[Babel-users] Fixes to route selection

Tue Mar 11 18:01:39 UTC 2008

Dear all,

Lilian has found a case in which Babel 0.9 would delay reconvergence
by 30 seconds.  I've now fixed this case, and reworked the route
selection algorithm somewhat; convergence speed is much improved.

Since I'd like to release 0.10 pretty soon, I'm very much interested
in any data about the behaviour of the current Darcs tree that you may
have.

Since I'm in a chatty mood, I'll give a few details about the issue.
(By the way, Lilian, my analysis of the problem on IRC was completely
wrong.)

A (proactive) routing protocol has three tasks:

 - neighbour sensing: measuring link quality between neighbours;
 - route discovery: discovering the set of available routes;
 - route selection: choosing a particular route to every destination.

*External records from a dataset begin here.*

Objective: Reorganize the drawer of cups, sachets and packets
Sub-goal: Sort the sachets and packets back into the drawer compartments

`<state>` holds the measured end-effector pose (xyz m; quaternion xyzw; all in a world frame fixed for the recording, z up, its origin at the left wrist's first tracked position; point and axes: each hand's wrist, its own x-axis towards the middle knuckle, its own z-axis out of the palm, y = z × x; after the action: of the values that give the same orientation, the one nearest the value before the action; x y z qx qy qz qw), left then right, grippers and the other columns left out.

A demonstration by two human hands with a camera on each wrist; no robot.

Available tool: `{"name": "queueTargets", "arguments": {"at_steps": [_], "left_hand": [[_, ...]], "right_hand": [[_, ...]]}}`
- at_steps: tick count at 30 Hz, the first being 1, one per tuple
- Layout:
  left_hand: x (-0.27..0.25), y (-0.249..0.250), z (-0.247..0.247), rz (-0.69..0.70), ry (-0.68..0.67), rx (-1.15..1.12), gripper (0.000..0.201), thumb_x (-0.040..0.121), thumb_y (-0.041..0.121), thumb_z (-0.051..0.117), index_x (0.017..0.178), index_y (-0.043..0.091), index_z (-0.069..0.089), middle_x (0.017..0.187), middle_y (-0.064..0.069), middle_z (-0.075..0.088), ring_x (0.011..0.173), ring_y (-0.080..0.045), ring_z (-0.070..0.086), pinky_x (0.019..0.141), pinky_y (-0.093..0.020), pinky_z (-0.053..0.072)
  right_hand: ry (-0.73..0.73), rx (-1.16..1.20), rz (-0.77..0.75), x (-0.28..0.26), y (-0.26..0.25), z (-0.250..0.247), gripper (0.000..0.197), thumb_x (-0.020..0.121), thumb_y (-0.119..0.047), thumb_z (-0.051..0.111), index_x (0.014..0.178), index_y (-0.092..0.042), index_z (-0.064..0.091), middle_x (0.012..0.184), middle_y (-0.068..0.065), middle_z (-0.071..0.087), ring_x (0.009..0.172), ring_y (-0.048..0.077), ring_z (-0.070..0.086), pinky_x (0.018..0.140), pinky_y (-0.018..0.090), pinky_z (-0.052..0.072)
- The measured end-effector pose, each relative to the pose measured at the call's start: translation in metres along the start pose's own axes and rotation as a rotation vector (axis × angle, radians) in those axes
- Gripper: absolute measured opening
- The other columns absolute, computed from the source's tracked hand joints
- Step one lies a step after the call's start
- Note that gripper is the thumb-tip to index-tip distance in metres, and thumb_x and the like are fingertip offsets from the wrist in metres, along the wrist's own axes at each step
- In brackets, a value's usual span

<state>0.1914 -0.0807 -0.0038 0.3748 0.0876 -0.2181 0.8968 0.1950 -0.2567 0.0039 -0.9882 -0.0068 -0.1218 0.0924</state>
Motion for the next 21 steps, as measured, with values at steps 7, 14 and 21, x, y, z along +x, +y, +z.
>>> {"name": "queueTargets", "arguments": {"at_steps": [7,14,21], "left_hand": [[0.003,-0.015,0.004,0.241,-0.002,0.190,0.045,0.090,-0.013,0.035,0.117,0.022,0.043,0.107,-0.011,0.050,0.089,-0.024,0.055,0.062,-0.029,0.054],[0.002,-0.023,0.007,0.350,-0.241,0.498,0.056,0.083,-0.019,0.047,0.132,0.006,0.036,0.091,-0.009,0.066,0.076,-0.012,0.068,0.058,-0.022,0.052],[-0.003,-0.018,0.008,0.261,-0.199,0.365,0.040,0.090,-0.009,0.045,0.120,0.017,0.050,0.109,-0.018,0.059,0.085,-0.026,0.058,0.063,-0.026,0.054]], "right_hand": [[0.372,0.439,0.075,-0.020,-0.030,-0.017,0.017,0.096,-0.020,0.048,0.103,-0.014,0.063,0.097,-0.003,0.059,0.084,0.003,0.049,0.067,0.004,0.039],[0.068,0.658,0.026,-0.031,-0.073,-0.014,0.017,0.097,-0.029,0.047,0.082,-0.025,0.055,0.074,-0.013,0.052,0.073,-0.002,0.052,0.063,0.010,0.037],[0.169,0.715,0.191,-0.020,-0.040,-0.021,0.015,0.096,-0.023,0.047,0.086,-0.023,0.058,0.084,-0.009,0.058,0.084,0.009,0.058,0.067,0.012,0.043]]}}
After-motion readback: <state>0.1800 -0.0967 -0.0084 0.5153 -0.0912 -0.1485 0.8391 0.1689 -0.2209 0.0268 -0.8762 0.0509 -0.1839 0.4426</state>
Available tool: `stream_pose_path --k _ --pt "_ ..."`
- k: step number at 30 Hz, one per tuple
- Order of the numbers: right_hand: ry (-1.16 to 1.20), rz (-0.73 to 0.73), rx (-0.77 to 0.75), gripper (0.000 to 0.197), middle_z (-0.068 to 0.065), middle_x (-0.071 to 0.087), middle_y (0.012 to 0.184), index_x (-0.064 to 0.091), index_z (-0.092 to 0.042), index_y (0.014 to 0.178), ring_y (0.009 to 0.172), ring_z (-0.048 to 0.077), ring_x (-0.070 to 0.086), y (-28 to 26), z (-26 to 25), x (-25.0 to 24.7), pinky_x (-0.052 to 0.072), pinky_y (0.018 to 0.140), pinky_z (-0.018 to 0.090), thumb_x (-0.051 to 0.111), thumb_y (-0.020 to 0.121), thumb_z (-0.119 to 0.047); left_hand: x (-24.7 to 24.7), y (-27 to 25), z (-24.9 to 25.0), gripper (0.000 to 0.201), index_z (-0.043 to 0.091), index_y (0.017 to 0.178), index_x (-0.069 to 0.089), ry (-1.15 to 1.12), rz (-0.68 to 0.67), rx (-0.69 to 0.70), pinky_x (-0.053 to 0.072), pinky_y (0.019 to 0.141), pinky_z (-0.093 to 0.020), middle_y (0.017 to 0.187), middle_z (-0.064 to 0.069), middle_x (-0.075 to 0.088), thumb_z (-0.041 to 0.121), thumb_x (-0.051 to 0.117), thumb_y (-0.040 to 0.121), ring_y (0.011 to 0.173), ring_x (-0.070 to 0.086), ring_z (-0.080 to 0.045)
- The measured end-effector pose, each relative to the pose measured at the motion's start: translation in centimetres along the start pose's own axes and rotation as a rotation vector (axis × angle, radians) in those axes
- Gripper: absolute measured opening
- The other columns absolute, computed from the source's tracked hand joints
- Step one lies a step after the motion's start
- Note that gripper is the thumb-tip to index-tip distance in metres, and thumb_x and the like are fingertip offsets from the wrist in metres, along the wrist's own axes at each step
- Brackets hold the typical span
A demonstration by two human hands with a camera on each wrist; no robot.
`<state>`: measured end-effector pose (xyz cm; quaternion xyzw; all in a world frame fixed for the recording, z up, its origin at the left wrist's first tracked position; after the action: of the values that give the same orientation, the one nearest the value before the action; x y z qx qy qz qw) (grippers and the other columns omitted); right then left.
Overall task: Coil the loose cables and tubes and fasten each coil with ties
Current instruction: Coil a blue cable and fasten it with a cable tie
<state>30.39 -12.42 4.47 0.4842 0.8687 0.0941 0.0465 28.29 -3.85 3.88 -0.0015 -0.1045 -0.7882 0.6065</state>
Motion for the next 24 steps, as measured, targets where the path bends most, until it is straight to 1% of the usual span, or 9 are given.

In many routing protocols, the three tasks are mixed up.  For example,
both RIP and B.A.T.M.A.N. mix up neighbour sensing and route discovery,
which is why in RIP you cannot tune the hello interval separately from
the updte interval.

Babel was designed as a modular protocol: the three stages of the
protocol are, to the extent possible, independent.  Of particular
interest is the independence of route selection and route discovery:
the protocol remains correct if nodes do not always choose the route
with smallest metric, but choose ``worse'' routes under some
circumstances (as is usually the case with distance-vector protocols,
but not with link-state protocols).  This makes it possible to
implement route selection policies that choose routes according to
criteria richer than just link quality.

Now, when I started working on Babel, I had just experimented with
OLSR, and found that it has serious problems with route stability:
under some circumstances, it flaps between two parallel routes to
a given destination.  Route flapping is ungood: it can cause packet
reordering, and it usually causes jitter (for example due to an extra
ARP exchange) and sometimes packet loss.

Because of that, Babel's route selection policy tries to promote route
stability.  The main stability mechanism is a simple form of
hysteresis: we don't switch routes unless the new route is
significantly better than the old route.  (The exact amount of
hysteresis used depends on whether we also switch router-id, and is
something that needs more experimentation.)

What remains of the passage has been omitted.